§ REQUIRED WORK:
There is one span to output from the data below: the lines starting at the line with "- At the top" and ending at the line with "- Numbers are". Output it exactly, ends included, nothing more.
Segment Start: INFORMATION
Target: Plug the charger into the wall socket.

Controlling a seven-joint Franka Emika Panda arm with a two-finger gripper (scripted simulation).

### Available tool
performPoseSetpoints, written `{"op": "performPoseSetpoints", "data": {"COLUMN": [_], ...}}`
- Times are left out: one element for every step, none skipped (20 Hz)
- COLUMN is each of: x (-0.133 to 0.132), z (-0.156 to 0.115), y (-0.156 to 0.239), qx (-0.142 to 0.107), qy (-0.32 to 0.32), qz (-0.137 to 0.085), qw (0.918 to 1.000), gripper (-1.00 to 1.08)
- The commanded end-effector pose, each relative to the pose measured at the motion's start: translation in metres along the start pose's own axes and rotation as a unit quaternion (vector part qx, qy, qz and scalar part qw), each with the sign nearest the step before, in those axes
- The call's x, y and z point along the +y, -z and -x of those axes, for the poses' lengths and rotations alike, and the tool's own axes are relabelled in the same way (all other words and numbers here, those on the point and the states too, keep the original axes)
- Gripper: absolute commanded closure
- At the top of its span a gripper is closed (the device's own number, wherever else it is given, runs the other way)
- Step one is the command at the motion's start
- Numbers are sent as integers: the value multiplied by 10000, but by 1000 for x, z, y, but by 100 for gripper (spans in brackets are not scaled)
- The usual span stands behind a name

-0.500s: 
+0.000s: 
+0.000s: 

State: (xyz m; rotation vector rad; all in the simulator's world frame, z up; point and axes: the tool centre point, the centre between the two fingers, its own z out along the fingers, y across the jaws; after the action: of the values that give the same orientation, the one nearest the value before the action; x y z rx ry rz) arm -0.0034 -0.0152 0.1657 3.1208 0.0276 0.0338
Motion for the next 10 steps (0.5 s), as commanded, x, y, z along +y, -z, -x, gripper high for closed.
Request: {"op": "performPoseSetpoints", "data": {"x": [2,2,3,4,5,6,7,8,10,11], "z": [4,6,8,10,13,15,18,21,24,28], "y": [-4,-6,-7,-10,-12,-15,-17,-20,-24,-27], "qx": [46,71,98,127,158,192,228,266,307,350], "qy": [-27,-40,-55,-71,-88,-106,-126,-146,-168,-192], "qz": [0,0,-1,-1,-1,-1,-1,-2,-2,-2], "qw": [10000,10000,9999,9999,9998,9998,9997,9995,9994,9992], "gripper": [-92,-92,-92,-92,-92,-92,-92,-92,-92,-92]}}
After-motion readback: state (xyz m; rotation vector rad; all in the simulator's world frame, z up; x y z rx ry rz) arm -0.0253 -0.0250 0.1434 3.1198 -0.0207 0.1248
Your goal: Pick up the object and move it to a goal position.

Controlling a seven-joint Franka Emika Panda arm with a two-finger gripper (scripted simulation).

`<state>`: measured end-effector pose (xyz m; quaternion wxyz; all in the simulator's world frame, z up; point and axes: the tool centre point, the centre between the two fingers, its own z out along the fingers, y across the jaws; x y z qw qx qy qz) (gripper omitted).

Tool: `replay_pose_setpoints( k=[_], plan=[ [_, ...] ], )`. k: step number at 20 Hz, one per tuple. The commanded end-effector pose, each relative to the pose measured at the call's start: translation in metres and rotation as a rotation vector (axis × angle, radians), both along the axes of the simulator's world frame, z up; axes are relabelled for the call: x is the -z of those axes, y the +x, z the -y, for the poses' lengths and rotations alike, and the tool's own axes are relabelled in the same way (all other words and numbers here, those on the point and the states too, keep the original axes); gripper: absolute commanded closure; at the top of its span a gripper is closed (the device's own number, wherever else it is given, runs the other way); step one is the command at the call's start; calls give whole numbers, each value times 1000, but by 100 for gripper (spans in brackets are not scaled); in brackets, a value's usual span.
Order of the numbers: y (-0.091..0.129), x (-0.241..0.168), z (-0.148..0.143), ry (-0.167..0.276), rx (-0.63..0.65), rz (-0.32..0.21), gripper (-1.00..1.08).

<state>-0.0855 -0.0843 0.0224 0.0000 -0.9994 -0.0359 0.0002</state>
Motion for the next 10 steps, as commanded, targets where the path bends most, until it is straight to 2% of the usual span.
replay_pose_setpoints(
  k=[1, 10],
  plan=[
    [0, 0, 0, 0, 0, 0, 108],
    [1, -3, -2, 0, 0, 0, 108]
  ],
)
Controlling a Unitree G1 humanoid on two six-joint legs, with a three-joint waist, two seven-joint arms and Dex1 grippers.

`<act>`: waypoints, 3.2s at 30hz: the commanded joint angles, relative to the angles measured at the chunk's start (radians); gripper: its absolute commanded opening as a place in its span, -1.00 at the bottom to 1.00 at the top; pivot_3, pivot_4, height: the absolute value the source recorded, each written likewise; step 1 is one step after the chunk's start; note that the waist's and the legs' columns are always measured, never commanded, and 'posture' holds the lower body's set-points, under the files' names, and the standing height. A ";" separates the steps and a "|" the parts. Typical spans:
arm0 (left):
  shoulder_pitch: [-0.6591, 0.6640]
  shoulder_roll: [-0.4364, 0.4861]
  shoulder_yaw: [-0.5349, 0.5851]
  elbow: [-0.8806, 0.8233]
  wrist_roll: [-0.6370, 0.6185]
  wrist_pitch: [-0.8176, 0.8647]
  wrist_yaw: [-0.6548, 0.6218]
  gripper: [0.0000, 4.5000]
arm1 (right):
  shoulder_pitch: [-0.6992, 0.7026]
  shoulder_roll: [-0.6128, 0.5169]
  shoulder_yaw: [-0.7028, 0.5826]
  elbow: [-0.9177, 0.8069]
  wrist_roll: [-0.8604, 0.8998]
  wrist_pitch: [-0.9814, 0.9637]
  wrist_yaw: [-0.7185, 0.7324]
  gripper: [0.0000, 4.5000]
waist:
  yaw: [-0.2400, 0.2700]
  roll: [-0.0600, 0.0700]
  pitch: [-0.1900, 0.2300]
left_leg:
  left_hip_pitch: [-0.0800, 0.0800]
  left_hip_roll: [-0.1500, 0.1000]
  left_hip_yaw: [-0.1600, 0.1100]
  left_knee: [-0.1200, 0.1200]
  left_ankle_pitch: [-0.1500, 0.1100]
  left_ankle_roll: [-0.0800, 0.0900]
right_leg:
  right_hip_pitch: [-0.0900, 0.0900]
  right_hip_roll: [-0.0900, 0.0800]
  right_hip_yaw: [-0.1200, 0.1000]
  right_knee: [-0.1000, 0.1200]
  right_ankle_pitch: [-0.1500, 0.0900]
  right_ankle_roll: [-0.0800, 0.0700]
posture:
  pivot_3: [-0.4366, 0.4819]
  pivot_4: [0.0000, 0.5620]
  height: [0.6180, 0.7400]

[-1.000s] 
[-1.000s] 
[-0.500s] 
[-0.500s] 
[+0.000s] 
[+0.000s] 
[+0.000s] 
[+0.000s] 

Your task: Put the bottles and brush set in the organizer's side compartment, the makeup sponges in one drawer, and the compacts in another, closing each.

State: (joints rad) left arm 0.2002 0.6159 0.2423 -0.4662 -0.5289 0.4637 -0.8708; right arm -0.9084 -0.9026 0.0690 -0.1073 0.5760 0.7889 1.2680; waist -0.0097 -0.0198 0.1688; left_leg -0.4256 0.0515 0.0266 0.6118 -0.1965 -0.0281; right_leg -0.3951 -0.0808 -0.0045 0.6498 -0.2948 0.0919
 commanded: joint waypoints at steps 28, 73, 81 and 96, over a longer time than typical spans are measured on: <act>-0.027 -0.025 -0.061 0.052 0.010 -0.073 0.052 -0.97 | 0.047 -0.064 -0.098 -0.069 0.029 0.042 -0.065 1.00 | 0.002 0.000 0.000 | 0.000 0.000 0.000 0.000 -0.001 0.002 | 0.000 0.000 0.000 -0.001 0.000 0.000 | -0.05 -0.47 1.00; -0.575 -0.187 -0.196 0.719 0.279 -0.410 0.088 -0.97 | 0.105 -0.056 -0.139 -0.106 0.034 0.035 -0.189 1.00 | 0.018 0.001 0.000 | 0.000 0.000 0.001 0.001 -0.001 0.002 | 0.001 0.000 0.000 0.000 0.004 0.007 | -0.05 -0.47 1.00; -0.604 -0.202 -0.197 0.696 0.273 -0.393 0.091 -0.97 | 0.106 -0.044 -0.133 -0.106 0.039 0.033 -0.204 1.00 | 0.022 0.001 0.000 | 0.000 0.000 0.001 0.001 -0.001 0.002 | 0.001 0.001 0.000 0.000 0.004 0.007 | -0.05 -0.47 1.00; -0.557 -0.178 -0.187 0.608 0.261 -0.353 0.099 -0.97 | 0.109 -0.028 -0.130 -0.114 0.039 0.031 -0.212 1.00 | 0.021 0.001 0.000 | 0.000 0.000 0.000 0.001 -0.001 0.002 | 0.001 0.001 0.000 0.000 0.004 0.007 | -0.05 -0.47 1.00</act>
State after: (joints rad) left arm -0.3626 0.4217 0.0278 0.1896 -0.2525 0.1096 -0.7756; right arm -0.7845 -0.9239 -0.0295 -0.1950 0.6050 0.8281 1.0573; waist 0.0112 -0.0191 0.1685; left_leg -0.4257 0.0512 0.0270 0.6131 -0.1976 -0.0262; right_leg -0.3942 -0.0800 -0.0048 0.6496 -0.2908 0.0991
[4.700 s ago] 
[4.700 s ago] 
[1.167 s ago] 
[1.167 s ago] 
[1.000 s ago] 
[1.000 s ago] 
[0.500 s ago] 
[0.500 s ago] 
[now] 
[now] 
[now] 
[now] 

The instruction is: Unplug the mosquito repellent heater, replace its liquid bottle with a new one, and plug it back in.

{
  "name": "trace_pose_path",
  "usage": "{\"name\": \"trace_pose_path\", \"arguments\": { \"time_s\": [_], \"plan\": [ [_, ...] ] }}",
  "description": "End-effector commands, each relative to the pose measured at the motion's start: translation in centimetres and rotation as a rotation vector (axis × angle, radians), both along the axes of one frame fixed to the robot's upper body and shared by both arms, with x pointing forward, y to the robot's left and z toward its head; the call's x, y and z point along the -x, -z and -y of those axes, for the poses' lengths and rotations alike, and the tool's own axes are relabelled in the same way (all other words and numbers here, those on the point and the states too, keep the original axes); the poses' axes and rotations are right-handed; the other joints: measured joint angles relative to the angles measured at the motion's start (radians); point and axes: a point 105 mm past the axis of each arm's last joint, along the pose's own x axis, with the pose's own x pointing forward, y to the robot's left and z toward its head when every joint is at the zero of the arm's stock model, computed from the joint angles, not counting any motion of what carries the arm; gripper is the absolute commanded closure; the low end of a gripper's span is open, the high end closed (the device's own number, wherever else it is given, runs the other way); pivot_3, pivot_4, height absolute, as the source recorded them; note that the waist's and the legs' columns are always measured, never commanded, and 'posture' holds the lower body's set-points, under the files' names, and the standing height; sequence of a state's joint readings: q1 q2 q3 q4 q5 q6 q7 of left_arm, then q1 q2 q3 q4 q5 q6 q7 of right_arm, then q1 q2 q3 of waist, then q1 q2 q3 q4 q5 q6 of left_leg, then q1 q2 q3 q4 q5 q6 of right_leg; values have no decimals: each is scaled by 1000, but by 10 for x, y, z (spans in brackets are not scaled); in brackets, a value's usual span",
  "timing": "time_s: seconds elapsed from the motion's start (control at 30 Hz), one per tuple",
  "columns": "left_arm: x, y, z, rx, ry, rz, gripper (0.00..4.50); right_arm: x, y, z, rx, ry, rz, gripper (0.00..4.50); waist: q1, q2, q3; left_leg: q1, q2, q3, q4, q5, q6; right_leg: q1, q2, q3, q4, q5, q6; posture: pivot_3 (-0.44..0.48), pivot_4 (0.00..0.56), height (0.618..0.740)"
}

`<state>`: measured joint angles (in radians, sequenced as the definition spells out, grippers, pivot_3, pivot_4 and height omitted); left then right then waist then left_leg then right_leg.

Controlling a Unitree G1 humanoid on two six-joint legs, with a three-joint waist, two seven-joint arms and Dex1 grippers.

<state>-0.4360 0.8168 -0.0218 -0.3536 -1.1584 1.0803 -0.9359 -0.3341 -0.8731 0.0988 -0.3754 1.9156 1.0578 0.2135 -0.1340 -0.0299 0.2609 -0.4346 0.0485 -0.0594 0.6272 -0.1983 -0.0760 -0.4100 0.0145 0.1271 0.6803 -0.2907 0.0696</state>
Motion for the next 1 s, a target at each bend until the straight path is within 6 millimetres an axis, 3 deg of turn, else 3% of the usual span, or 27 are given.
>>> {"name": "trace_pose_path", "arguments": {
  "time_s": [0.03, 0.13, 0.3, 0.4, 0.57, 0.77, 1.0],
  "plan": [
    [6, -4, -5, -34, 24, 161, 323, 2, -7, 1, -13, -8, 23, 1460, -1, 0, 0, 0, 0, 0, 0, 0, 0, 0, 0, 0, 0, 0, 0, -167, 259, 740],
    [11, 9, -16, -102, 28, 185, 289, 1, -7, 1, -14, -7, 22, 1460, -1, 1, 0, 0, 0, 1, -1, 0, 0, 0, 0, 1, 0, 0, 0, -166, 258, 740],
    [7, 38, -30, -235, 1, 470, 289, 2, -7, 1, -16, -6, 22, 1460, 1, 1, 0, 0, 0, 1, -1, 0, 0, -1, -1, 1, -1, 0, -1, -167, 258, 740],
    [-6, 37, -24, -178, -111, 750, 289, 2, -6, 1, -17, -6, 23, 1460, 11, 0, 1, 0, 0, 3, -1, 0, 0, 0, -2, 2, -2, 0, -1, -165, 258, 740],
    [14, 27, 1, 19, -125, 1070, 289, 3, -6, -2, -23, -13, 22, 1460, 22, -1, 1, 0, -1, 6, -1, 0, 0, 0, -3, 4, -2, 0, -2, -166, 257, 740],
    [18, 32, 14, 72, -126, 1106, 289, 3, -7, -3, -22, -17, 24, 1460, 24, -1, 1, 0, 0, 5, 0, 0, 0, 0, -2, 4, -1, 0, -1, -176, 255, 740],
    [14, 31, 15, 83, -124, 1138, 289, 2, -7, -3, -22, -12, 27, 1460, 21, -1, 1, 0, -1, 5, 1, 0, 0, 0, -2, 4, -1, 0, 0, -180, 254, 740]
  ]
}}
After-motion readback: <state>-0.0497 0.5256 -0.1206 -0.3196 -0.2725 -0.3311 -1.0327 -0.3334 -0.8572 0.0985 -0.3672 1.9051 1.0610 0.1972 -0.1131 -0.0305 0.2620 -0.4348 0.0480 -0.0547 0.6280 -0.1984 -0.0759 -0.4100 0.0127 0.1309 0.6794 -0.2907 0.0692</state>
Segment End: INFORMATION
§ OUTPUT OF THE EXERCISE:
- At the top of its span a gripper is closed (the device's own number, wherever else it is given, runs the other way)
- Step one is the command at the motion's start
- Numbers are sent as integers: the value multiplied by 10000, but by 1000 for x, z, y, but by 100 for gripper (spans in brackets are not scaled)

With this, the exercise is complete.